◆ **EXERCISE**: From the data that follows, set down exactly the lines from the one with "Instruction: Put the" through the one with "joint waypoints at", counting both. Pictures stay out.

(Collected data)
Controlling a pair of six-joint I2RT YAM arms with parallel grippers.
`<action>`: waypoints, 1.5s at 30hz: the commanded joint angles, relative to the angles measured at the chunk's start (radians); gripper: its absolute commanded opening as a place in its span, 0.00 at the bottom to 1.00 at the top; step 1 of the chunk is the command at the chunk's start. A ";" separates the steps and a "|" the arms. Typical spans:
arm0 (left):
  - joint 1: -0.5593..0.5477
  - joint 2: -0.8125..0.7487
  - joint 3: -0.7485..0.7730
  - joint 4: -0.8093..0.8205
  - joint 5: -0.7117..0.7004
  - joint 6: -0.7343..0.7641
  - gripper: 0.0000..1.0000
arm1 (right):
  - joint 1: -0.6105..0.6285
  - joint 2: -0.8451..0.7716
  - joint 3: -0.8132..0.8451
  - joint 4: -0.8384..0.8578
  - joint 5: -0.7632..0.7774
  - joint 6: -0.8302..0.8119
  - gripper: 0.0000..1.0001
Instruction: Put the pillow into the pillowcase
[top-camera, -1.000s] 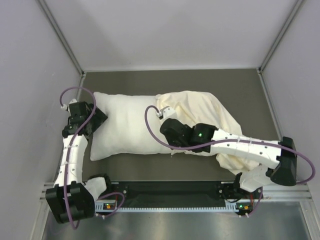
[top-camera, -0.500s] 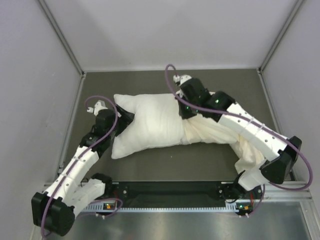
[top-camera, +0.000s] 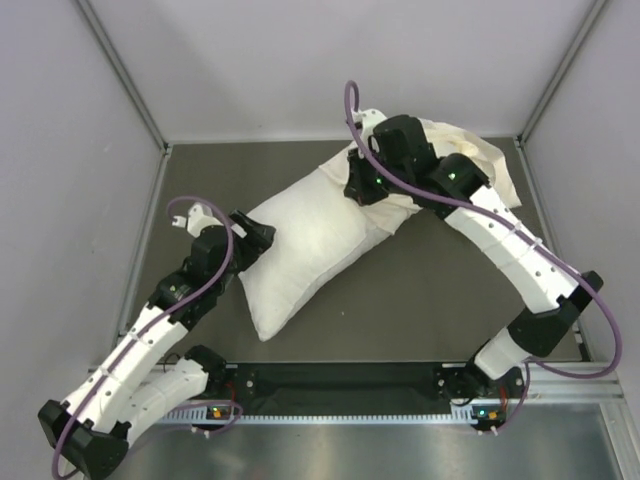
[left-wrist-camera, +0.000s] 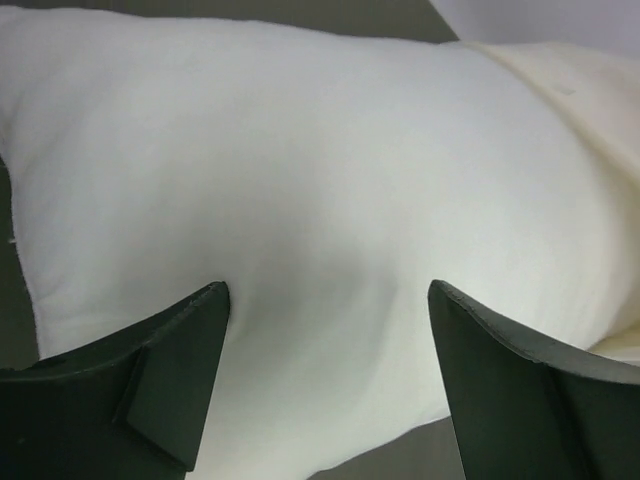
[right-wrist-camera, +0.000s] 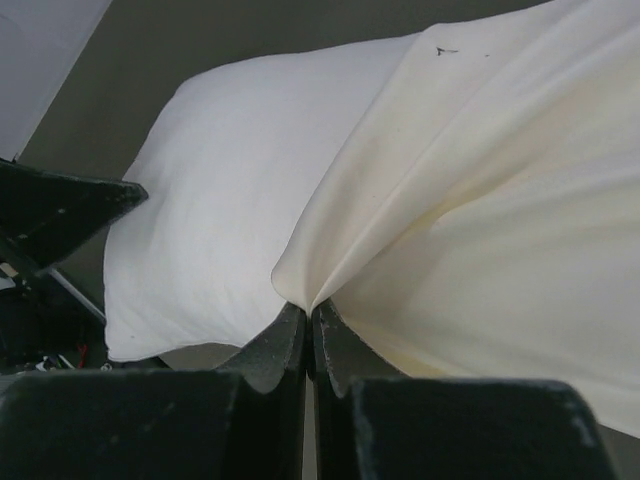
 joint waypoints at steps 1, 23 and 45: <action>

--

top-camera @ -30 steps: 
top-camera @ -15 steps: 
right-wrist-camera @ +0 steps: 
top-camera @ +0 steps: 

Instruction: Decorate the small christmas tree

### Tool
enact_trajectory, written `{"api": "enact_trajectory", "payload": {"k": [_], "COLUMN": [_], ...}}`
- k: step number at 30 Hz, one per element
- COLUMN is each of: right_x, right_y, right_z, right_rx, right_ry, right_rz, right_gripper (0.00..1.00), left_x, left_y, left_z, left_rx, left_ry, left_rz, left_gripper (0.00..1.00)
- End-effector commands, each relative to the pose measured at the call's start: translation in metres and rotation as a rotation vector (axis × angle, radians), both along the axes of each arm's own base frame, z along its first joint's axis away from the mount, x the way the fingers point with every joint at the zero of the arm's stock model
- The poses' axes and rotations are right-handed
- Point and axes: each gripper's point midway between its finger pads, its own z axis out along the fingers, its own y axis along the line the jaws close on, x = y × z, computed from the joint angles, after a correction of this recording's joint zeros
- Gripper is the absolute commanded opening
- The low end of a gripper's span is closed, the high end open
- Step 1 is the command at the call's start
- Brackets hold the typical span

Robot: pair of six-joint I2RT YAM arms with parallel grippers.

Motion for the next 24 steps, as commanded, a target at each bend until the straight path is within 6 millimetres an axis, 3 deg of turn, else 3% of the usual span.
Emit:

◆ **SOLVED PROBLEM**:
Instruction: Put the pillow into the pillowcase
[top-camera, -1.000s] 
[top-camera, -0.500s] 
[top-camera, +0.000s] 
[left-wrist-camera, +0.000s] 
[right-wrist-camera, +0.000s] 
 joint waypoints at steps 1, 23 and 45: <action>

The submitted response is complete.